Two men set up a huge mask sculpture outside a house; a man in a black costume and face masks stands on the left

Photo: RUSH JAGOE

Basqo Bim (left), Grant Sutton (middle), and Ben Miller (right) at the Chloe in New Orleans.

This early Mardi Gras, amid the costumed crowds cheering for the marching bands and the papier maché floats streaming down St. Charles, a giant mouth hangs open. The mouth of Opulina is three feet wide, lipped in pink cord, and toothed with tassels; it seems to speak from the beyond.
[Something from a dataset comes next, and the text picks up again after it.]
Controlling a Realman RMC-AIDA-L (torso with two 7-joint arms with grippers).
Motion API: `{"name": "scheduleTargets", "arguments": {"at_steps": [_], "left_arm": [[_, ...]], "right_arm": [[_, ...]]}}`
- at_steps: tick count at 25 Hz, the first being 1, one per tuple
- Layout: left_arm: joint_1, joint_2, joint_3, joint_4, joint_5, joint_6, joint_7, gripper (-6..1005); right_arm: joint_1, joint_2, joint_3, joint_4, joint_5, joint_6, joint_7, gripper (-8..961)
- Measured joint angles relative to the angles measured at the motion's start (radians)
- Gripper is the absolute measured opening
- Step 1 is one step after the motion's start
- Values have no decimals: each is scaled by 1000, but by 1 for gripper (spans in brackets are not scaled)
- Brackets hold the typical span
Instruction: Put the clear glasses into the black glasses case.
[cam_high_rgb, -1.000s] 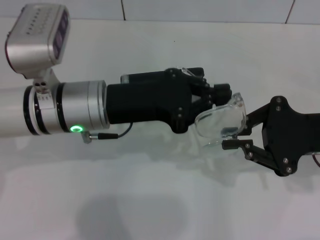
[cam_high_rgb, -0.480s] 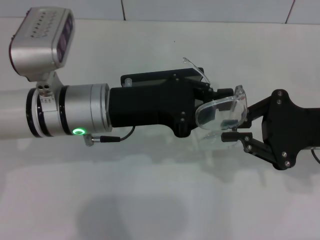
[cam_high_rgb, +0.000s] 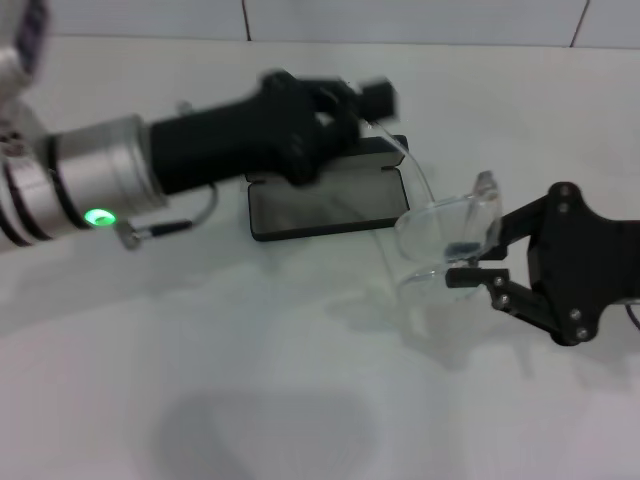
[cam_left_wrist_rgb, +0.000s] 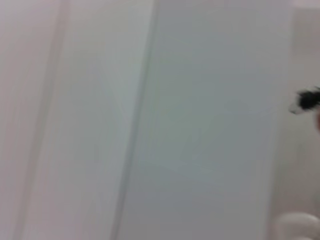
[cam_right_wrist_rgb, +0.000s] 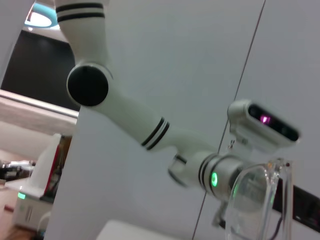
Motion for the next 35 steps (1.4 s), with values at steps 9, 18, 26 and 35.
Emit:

A creation of artist Basqo Bim, the six-foot-tall mask was hung on the façade of the Chloe as part of the hotel’s Carnival transformation into the ancestral meeting place of the Mystic Krewe of Eh La Bas—an immersive installation of sculpture, florals, and hundreds of yards of tulle created in collaboration with dynamic decorating duo the Judy Garlands. Opulina and her krewe-mates are no ordinary ornaments. Constructed from objects foraged during Basqo’s walks in the Upper Ninth ward, these masks manifest the spirit of New Orleans: a place that collects and excretes bouillon fringe and filigreed doorbells, costume jewelry, chandeliers, and lots and lots of beads.

photo: RUSH JAGOE
Recycled costume jewelry adorns a mask.

When the Chloe asked the Judy Garlands—Grant Sutton and Ben Miller—to replace their Christmas concept with a fresh take on Carnival decor, Basqo leapt immediately to mind. Having moved in next door to the artist in 2023, Sutton knew not only that Basqo’s work was inherently linked to Carnival, but that his material practice was the antithesis of the flagrant waste of the parades, when tons of plastic pearls and tin doubloons rain onto the crowns and into the storm drains.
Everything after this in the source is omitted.